While the companies we have chosen in this article consistently rank among the most competitive interest rates for refinancing, we also compared each company on the following characteristics:
- Wide availability: All of the companies on our list refinance both federal and private student loans, and they each offer variable and fixed interest rates.
- Flexible loan terms: Each company offers a variety of financing options that you can customize based on your monthly budget and how long it takes to pay off your student loan.
- No creation or registration fees: None of the companies on our list charge borrowers an upfront “set-up fee” for refinancing your loan.
- No early repayment penalties: The companies on our list do not charge borrowers for prepayment of loans.
- Simplified application process: We made sure companies offered a fast online application process.
- Co-signer options: Each company on our list allows a co-signer if the direct borrower does not qualify for refinancing on their own.
- Automatic payment discounts: All of the companies listed already calculate automatic payment discounts in their advertised rates.
- Private student loan protections: While you lose the benefits of the federal student loan when you refinance, each company on our list offers some type of protection for borrowers in times of financial difficulty.
- Loan sizes: The above companies refinance loans in a range of sizes, from $ 5,000 to $ 500,000. Each company advertises their respective loan amounts, and completing a pre-approval process can give you an idea of your interest rate and monthly payment.
- Credit / eligibility conditions: We took into consideration the minimum credit scores and income levels required if this information was available.
- Customer service: Each company on our list provides customer service that is available by phone, email, or secure online messaging. We have also opted for lenders who have an online resource center or advice center to help you educate yourself about the student loan refinancing process.
After reviewing the features above, we’ve sorted our recommendations by best for overall refinancing needs, having a co-signer, applying with a fair credit score, refinancing parent loans, and medical school loans.
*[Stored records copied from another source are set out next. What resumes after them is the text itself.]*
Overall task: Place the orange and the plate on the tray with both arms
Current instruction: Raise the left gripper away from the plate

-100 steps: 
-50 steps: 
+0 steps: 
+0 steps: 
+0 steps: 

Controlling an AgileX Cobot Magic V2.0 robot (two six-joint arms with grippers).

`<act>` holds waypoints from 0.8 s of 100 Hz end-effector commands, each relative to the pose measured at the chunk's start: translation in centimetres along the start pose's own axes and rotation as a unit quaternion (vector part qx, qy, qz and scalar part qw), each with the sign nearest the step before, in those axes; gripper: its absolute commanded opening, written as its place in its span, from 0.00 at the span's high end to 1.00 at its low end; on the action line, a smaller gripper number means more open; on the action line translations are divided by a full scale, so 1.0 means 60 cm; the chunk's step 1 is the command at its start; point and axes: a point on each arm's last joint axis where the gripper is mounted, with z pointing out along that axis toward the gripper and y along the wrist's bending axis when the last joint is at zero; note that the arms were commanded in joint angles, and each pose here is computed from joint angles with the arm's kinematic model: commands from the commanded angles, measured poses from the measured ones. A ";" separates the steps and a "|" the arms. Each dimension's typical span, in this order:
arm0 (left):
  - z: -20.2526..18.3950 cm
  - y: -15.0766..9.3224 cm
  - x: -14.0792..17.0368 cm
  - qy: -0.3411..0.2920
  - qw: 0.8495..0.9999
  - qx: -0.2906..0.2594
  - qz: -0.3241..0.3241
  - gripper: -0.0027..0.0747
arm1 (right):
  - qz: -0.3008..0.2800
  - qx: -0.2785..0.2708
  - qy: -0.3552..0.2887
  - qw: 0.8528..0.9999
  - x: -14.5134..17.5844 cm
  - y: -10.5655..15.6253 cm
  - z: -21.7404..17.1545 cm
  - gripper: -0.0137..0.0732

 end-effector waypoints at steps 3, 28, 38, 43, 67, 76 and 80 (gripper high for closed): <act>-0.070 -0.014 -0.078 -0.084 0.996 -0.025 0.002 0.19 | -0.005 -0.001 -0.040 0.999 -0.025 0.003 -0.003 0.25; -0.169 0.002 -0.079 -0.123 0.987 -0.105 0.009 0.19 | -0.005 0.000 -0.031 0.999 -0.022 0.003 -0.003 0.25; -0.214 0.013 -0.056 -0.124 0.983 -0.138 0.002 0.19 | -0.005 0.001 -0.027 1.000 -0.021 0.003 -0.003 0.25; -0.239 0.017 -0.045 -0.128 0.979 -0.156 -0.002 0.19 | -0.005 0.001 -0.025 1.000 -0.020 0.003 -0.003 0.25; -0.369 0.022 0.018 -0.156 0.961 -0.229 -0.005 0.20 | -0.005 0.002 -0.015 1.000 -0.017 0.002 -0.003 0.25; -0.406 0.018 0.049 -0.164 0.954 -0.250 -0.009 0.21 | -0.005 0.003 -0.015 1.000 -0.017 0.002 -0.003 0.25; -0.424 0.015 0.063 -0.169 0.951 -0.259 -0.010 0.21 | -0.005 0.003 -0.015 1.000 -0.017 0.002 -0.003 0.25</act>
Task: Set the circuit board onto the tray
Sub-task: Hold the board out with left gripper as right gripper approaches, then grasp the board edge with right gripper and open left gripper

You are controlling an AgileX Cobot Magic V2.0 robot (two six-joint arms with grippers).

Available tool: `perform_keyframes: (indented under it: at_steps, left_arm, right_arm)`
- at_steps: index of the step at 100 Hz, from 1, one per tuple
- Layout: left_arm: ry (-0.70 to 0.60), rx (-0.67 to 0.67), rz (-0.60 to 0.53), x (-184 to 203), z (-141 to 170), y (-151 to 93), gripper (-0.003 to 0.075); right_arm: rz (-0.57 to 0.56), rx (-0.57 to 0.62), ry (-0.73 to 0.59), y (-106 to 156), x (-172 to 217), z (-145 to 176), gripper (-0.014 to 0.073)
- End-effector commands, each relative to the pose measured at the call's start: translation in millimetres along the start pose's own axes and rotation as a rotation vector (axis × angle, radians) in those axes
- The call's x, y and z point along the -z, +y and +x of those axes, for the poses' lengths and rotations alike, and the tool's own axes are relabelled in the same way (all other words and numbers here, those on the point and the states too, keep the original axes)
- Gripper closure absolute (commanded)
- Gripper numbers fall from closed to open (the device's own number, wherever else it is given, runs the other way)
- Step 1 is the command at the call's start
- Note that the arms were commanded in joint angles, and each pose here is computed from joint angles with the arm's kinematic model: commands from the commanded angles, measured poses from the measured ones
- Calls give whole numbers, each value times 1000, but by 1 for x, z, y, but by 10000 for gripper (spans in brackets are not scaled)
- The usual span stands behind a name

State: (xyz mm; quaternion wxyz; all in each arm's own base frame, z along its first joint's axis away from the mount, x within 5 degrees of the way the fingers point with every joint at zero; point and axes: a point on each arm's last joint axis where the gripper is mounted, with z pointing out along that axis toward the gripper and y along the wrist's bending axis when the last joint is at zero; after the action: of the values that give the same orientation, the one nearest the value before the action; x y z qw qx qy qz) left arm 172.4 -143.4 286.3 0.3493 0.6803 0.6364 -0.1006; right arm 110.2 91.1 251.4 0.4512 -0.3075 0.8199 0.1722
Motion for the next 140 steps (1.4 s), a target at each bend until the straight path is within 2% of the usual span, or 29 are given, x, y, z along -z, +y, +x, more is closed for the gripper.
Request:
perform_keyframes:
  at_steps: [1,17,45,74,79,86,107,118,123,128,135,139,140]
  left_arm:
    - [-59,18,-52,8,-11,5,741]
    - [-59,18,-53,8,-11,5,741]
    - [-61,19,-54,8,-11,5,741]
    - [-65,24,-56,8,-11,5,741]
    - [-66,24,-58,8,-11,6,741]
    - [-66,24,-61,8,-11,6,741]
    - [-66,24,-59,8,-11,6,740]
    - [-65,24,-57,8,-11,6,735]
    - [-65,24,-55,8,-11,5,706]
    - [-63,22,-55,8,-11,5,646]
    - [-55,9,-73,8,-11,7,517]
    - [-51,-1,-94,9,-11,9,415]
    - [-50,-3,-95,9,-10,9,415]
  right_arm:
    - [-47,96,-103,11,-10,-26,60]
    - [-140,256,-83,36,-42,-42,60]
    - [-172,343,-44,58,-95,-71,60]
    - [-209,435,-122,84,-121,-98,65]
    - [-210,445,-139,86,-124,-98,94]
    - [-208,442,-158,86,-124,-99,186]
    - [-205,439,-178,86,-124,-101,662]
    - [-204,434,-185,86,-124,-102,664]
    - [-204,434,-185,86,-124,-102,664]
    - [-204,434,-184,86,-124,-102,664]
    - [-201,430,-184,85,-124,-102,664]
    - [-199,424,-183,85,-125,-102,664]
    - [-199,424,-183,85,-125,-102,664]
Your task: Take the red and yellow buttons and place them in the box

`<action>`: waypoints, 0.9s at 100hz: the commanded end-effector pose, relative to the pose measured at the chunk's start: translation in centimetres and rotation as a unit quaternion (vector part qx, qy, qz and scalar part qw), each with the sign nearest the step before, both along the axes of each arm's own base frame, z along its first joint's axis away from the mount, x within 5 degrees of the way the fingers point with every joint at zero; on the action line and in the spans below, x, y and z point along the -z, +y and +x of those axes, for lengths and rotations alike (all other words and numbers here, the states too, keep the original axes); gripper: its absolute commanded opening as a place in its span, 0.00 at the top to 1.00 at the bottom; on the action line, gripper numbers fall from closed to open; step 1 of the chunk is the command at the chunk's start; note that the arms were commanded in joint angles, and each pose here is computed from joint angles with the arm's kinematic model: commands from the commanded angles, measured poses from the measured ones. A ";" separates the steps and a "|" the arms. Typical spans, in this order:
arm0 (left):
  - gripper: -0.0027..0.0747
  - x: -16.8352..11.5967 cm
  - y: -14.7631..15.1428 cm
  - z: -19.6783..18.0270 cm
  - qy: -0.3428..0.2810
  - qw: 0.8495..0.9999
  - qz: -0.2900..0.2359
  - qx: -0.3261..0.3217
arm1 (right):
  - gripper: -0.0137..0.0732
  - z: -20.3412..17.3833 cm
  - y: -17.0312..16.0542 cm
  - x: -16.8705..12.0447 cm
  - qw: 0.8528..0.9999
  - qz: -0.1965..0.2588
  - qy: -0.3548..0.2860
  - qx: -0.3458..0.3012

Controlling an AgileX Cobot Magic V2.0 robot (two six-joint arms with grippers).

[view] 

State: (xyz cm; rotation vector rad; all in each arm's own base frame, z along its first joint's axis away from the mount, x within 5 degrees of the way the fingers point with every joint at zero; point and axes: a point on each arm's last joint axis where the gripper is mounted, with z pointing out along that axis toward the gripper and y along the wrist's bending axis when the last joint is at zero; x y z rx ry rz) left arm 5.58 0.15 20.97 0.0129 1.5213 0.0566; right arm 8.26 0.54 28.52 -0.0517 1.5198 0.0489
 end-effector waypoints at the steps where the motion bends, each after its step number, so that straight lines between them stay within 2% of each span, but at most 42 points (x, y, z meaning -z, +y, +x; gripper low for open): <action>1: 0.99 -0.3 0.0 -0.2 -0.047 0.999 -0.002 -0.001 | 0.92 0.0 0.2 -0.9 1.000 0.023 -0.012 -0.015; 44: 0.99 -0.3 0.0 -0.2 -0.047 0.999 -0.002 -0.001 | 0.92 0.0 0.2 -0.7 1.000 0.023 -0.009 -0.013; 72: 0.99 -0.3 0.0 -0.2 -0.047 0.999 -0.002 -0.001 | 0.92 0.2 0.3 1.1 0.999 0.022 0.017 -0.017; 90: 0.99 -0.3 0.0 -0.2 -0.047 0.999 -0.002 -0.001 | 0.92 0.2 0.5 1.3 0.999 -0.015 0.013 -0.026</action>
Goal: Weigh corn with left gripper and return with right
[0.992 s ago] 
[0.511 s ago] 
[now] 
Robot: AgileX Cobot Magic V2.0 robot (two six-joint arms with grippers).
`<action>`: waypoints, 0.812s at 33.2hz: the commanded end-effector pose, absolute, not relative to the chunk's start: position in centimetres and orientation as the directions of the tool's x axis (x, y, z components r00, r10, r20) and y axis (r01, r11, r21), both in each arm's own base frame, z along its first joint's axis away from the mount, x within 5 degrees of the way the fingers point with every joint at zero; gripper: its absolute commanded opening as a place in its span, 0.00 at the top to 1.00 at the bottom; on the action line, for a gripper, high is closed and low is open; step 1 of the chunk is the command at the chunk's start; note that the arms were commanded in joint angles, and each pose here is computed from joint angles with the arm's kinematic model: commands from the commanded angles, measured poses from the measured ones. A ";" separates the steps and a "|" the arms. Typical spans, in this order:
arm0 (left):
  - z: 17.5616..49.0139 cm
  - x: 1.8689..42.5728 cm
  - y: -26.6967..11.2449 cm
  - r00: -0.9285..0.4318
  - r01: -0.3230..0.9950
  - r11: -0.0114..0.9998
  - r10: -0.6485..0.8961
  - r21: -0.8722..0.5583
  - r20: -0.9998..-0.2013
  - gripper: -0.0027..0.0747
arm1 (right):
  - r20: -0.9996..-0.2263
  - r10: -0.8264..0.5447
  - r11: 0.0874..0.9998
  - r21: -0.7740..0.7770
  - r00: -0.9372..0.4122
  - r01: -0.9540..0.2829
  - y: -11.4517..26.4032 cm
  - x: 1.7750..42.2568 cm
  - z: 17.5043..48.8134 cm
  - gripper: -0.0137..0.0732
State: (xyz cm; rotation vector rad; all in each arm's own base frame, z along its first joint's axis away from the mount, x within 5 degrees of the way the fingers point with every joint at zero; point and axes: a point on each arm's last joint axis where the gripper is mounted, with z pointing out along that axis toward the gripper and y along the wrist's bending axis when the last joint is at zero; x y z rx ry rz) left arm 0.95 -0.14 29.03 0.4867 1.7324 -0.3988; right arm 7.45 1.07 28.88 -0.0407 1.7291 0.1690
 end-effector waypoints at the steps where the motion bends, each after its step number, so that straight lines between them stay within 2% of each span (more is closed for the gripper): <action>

Note that the rates and fee structures for refinancing private student loans are not guaranteed forever; they are subject to change without notice and they often fluctuate with the Fed rate. Choosing a fixed rate APR when you refinance will ensure that your interest rate and monthly payment will remain consistent throughout the life of the loan.
Your refinance rate depends on your credit rating, income, debt-to-income ratio (DTI), savings, payment history, and overall financial health. To refinance your student loan (s), lenders will conduct a serious credit check and request a full application, which may require proof of income, identity verification, proof of address, etc.
Editorial note: Any opinions, analysis, criticism or recommendations expressed in this article are the sole responsibility of the editorial staff of Select and have not been reviewed, endorsed or otherwise approved by any third party.